En la actualidad somos testigos de la famosa pandemia por COVID-19, de muy probable responsabilidad humana, y del cambio climático global, que ya tiene unos cuantos años amenazando a la existencia misma del Homo Sapiens. Las consecuencias negativas de estas crisis, de origen natural pero con intervención del hombre, perversa por decir lo menos, no se han hecho esperar para la casi totalidad de la población mundial, y serán peores en los años venideros. Un brutal desempleo, una pobreza y miseria mayores, y hambre y desnutrición quizá sin precedentes están a la vuelta de la esquina, lamentable realidad de un nuevo orden mundial corporocrático-totalitario en construcción, mal llamado globalización, en el que la minoría a la cabeza de las transnacionales va acumulando cada vez más dinero a pesar del “terremoto” capitalista prolongado, es especial la élite financiera, en gran parte improductiva-parasitaria. Minoría que, aunque cueste creer, han recibido todo el apoyo de los Estados y de los principales bancos centrales en plena recesión económica, que en realidad prefieren estimular al gran capital que ayudar a pequeñas y a medianas empresas, y al ciudadano común, asalariado y desempleado. Tristemente así funciona la lógica capitalista, según la cual los grandes empresarios son imprescindibles para el funcionamiento regular de la economía mundial, y en este sentido los ricos se benefician de cualquier situación, sin importar lo terrible y catastrófico que sea para la casi totalidad de la humanidad.

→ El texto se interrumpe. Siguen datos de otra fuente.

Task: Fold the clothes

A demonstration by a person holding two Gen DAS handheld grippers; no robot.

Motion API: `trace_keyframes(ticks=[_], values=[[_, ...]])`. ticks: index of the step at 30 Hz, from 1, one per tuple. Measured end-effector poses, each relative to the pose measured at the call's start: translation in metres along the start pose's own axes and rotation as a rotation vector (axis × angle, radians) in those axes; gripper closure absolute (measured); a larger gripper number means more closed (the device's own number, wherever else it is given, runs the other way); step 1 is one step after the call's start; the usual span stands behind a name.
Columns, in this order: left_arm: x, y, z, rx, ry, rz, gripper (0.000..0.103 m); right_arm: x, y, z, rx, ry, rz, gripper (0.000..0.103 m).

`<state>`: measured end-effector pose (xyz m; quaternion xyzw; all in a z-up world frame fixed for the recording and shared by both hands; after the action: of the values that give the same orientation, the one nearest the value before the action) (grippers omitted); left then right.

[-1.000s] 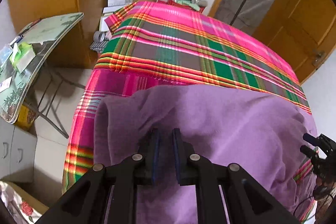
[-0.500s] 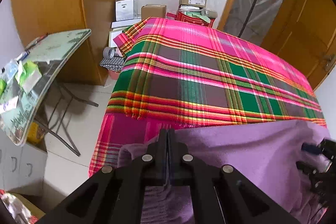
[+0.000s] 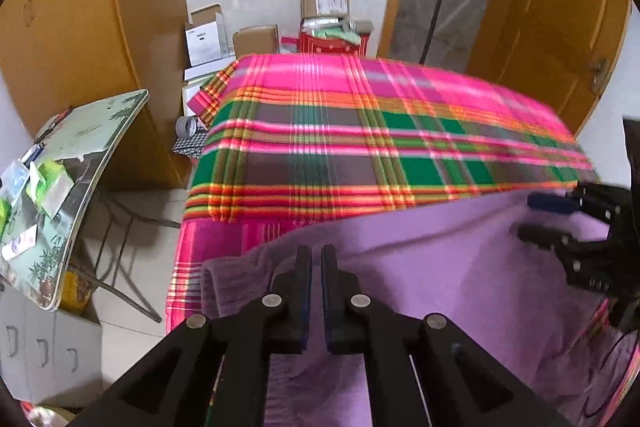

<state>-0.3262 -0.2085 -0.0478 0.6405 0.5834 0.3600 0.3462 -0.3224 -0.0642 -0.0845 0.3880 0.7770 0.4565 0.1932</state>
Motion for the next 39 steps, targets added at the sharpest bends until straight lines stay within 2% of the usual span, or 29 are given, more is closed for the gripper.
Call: trace_keyframes(ticks=[3,7,9,12,15,17,21,27,31,39], values=[[-0.003,-0.018,0.003,-0.045,0.001,-0.025,0.098,0.006,-0.012,-0.002,-0.018,-0.045,-0.014,0.061],[-0.009,-0.026,-0.001,-0.041,0.017,-0.029,0.098,0.013,-0.019,-0.008,-0.006,-0.052,0.008,0.060],[-0.010,-0.027,-0.005,-0.040,0.011,-0.039,0.098,0.016,-0.021,-0.011,-0.003,-0.052,0.017,0.055],[-0.011,-0.030,-0.011,-0.043,0.006,-0.045,0.098,0.023,-0.023,-0.014,-0.008,-0.092,-0.015,0.053],[-0.008,-0.029,-0.012,-0.040,-0.029,-0.056,0.098,0.031,-0.014,-0.016,0.037,-0.132,-0.036,0.053],[-0.006,-0.030,-0.011,-0.039,-0.074,-0.076,0.096,0.034,-0.011,-0.016,0.048,-0.127,-0.043,0.053],[0.000,-0.033,-0.009,-0.067,-0.158,-0.077,0.089,0.030,-0.017,-0.015,0.015,-0.085,-0.074,0.053],[0.005,-0.033,-0.006,-0.066,-0.243,-0.086,0.087,0.026,-0.024,-0.012,0.005,-0.062,-0.099,0.053],[0.007,-0.033,-0.006,-0.072,-0.275,-0.072,0.087,0.025,-0.026,-0.013,-0.003,-0.039,-0.112,0.053],[0.004,-0.033,-0.007,-0.055,-0.250,-0.033,0.087,0.022,-0.026,-0.013,0.008,-0.022,-0.112,0.053]])
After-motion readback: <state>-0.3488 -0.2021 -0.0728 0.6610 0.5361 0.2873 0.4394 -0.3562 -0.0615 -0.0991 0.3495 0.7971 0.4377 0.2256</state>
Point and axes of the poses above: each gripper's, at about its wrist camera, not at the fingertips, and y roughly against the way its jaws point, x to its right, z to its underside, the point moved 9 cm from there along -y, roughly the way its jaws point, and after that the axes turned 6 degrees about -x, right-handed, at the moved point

Dicho nuevo orden o imperialismo mundial se caracteriza por el liderazgo cada vez más evidente de ciertas corporaciones transnacionales con matriz en un puñado de potencias, que por cierto ahorita mismo están en dura pugna por la hegemonía en el orbe, que incluso podría derivar en una guerra convencional mundial, con países como China, Rusia y Estados Unidos a la cabeza. Estamos en el tiempo de la corporocracia, o Gobierno de las corporaciones, totalitario por naturaleza en cuanto a que no es democrático, sometiendo a la totalidad de la sociedad y al Estado a los altos intereses económicos. Y es de carácter supranacional, global, con la tendencia a la expansión y unificación de amplios mercados y a la supremacía de organismos internacionales en todo ámbito sobre la institucionalidad de los países; más aún, con toda seguridad se irá desmembrando la casi totalidad de las naciones, dando paso a nuevas realidades político-territoriales, más favorables para los intereses megacapitalistas, en parte por la eliminación progresiva de trabas burocráticas. Para el gran capital no importan los intereses nacionales ni mucho menos la soberanía, y con el nuevo orden mundial criminal en vías de consolidación el poder de la minoría adinerada estará más que nunca por encima de cualquier realidad geopolítica y marco legal, sin fronteras ni límites que le estorben. Ya alianzas como la Unión Europea y otras en el globo han dado pasos enormes en este contexto.